Economic assessments employ integrated assessment models used by the Intergovernmental Panel on Climate Change and energy system models developed at institutions such as Imperial College London, University of Cambridge, and the Grantham Research Institute. Studies evaluate impacts on wholesale power prices, investment in combined cycle gas turbine plants, and deployment of offshore wind and nuclear power exemplified by projects like Hinkley Point C. Macroeconomic impacts have been estimated by the Office for Budget Responsibility and the National Audit Office, with scenario analyses referencing the Stern Review framework, discounting debates influenced by William Nordhaus and Nicholas Stern. Modeling includes sectoral effects on steel industry sites, cement production facilities, and heavy industry clusters represented by consortia such as the North West Carbon Capture Partnership.

Policy Implementation and Variants

Implementation has used a top-up mechanism tied to the European Climate Exchange price signals and domestic tax collection systems, with periodic adjustments set by the HM Treasury and oversight from the Department for Business, Energy and Industrial Strategy. Variants considered in policy literature include hard carbon taxes in the model of British Columbia, hybrid cap-and-floor mechanisms discussed at COP21 and COP26, and auction reserve prices used in California Cap-and-Trade Program and Regional Greenhouse Gas Initiative. Legal design has drawn comparisons to fiscal innovations in the Netherlands and Germany and to carbon pricing instruments promoted by the World Bank.

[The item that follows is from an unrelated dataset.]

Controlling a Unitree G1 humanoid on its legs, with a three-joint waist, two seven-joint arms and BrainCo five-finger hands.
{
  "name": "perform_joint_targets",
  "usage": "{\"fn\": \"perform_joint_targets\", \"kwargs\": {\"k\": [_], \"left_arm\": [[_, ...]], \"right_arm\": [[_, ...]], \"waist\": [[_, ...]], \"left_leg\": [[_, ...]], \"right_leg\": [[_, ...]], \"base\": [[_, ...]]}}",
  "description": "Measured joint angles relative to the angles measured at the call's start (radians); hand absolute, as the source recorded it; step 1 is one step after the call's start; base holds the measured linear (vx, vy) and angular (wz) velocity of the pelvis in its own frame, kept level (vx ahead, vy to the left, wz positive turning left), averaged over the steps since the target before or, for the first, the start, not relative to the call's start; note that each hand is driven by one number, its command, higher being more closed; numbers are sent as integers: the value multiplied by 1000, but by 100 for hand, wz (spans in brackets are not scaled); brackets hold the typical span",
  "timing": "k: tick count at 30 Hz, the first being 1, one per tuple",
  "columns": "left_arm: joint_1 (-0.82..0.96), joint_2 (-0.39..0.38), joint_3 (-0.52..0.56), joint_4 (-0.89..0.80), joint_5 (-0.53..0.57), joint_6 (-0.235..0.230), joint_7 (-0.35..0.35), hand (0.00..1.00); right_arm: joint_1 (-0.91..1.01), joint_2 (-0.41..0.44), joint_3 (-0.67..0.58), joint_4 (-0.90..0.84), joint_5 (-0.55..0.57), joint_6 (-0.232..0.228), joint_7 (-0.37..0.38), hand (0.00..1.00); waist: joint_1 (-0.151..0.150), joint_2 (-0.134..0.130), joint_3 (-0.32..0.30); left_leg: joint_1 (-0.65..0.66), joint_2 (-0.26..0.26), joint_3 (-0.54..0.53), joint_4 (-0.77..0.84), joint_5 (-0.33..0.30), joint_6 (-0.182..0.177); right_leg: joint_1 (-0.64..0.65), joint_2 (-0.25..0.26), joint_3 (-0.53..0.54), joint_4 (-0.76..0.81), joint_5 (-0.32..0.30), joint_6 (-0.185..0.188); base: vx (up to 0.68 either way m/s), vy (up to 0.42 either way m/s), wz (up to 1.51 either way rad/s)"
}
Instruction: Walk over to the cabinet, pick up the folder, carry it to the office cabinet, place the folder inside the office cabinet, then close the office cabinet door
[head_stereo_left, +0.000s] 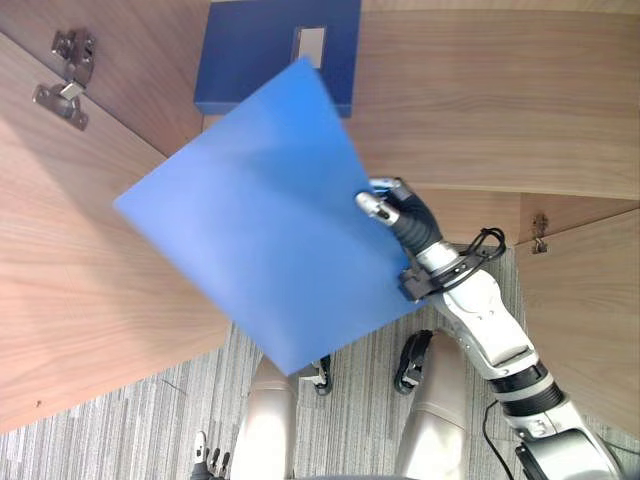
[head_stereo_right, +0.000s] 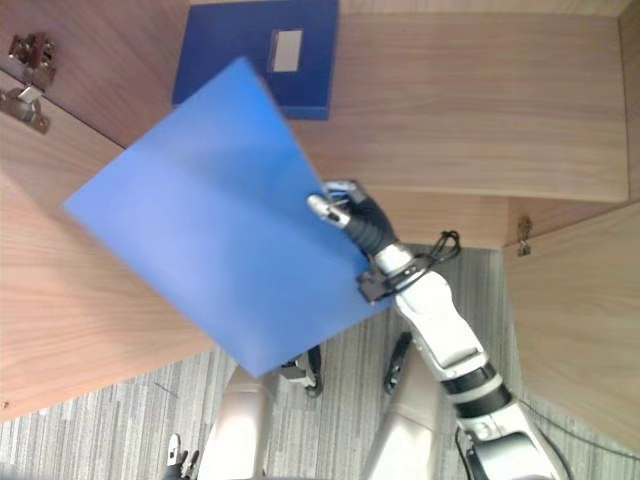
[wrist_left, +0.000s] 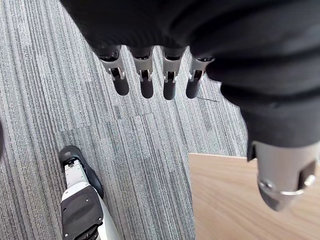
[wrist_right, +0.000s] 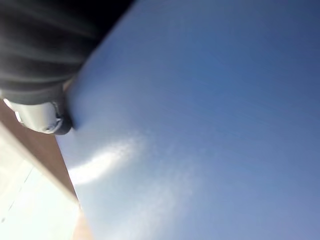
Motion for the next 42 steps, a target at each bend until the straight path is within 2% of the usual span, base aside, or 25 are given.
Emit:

Interaction with Other Climate Policies

The Floor interacts with the Renewable Obligation, the Contracts for Difference (CfD) scheme, and emissions trading under the UK Emissions Trading Scheme. It alters incentives for technologies supported by agencies like UK Research and Innovation and affects deployment pathways modeled in scenarios by the National Grid ESO and the Carbon Trust. Complementarity and overlap issues are evaluated alongside regulatory standards such as the EU Large Combustion Plant Directive and targets under the Paris Agreement.

Political Debate and Stakeholder Positions

Political discourse has featured negotiations among parties including the Conservative Party (UK), the Labour Party (UK), the Liberal Democrats (UK), and devolved administrations in Scotland, Wales, and Northern Ireland. Industry groups such as the Confederation of British Industry and unions like the GMB (trade union) have voiced concerns about competitiveness and jobs, while environmental NGOs including Greenpeace United Kingdom, Friends of the Earth (UK), and the Royal Society for the Protection of Birds have called for stronger carbon pricing aligned with Climate Change Act 2008 targets. Academic critiques reference work by economists at London School of Economics, Oxford University, and University College London.

International Experience and Case Studies

Case studies contrast the UK Floor with carbon pricing regimes in Sweden, Canada, Japan, and New Zealand, and with regional initiatives like the EU ETS and the Regional Greenhouse Gas Initiative (RGGI). Comparative policy analysis cites outcomes from British Columbia’s carbon tax, Norway’s sovereign fund discussions tied to emissions, and the auction reserve policies in California, with lessons informing deliberations at multilateral fora such as the International Monetary Fund and the World Bank.